* TASK REQUIREMENTS *
Nothing in the records below may change; print them all exactly.

* INFORMATION SUPPLIED *
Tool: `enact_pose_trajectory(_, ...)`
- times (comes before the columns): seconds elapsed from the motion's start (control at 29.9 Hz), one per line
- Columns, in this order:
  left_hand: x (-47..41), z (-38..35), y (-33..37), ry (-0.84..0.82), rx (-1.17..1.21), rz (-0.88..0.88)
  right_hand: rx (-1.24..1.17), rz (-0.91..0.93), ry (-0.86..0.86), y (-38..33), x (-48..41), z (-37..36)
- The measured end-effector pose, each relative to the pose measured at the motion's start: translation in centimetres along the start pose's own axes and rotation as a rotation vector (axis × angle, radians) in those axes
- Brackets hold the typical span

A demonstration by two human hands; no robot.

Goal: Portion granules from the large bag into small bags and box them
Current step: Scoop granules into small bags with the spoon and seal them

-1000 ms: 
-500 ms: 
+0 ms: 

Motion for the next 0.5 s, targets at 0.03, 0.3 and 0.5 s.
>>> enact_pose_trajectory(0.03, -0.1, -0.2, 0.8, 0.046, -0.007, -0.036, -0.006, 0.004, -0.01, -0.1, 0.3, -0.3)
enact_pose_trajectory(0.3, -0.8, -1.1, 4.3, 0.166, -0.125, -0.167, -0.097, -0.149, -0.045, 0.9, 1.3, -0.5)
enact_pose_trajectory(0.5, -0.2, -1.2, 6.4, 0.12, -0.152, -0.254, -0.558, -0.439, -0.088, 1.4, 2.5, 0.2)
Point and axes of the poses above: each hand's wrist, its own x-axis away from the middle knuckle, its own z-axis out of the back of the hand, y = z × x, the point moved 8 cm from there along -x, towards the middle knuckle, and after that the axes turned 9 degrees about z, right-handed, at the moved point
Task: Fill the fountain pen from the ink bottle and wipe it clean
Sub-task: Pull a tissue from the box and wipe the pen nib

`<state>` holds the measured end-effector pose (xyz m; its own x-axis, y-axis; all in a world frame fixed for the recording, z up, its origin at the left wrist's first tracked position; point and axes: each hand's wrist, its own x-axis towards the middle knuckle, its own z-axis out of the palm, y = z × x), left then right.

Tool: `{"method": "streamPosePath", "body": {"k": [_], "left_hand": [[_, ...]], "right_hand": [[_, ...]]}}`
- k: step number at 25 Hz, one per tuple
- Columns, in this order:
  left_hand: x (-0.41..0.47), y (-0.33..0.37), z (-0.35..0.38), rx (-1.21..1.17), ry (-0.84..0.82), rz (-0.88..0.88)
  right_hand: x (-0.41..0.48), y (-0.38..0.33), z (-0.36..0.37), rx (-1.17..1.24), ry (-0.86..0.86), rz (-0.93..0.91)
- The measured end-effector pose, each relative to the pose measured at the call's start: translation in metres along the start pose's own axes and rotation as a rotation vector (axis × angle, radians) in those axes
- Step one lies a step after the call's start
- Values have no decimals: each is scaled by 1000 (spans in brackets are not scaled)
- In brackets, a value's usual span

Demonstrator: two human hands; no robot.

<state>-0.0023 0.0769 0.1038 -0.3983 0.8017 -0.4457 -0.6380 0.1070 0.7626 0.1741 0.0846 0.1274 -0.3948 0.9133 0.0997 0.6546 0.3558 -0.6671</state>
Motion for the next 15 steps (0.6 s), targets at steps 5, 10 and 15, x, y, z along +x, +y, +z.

* RESPONSE FOR THIS EXERCISE *
Tool: `enact_pose_trajectory(_, ...)`
- times (comes before the columns): seconds elapsed from the motion's start (control at 29.9 Hz), one per line
- Columns, in this order:
  left_hand: x (-47..41), z (-38..35), y (-33..37), ry (-0.84..0.82), rx (-1.17..1.21), rz (-0.88..0.88)
  right_hand: rx (-1.24..1.17), rz (-0.91..0.93), ry (-0.86..0.86), y (-38..33), x (-48..41), z (-37..36)
- The measured end-effector pose, each relative to the pose measured at the motion's start: translation in centimetres along the start pose's own axes and rotation as a rotation vector (axis × angle, radians) in those axes
- Brackets hold the typical span

A demonstration by two human hands; no robot.

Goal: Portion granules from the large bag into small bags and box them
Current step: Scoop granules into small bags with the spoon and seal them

-1000 ms: 
-500 ms: 
+0 ms: 

Motion for the next 0.5 s, targets at 0.03, 0.3 and 0.5 s.
>>> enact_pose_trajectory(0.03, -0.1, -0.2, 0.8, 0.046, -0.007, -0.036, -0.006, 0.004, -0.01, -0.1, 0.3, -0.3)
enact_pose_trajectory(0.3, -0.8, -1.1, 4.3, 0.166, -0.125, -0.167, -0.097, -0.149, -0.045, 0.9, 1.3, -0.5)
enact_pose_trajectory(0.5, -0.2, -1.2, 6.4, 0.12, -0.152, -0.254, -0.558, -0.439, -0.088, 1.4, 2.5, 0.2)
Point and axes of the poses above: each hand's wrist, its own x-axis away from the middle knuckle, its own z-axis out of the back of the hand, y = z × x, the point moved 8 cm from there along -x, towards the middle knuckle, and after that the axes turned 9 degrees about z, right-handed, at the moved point
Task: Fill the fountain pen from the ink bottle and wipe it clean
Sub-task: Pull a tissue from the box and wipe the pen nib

`<state>` holds the measured end-effector pose (xyz m; its own x-axis, y-axis; all in a world frame fixed for the recording, z up, its origin at the left wrist's first tracked position; point and axes: each hand's wrist, its own x-axis towards the middle knuckle, its own z-axis out of the palm, y = z × x), left then right.

Tool: `{"method": "streamPosePath", "body": {"k": [_], "left_hand": [[_, ...]], "right_hand": [[_, ...]]}}`
- k: step number at 25 Hz, one per tuple
- Columns, in this order:
  left_hand: x (-0.41..0.47), y (-0.33..0.37), z (-0.35..0.38), rx (-1.21..1.17), ry (-0.84..0.82), rz (-0.88..0.88)
  right_hand: x (-0.41..0.48), y (-0.38..0.33), z (-0.36..0.37), rx (-1.17..1.24), ry (-0.86..0.86), rz (-0.93..0.91)
- The measured end-effector pose, each relative to the pose measured at the call's start: translation in metres along the start pose's own axes and rotation as a rotation vector (axis × angle, radians) in those axes
- Step one lies a step after the call's start
- Values have no decimals: each is scaled by 1000 (spans in brackets are not scaled)
- In brackets, a value's usual span

Demonstrator: two human hands; no robot.

<state>-0.0023 0.0769 0.1038 -0.3983 0.8017 -0.4457 -0.6380 0.1070 0.7626 0.1741 0.0846 0.1274 -0.3948 0.9133 0.0997 0.6546 0.3558 -0.6671</state>
Motion for the next 15 steps (0.6 s), targets at steps 5, 10 and 15, x, y, z along +x, +y, +z.

No additional lines are needed for this answer.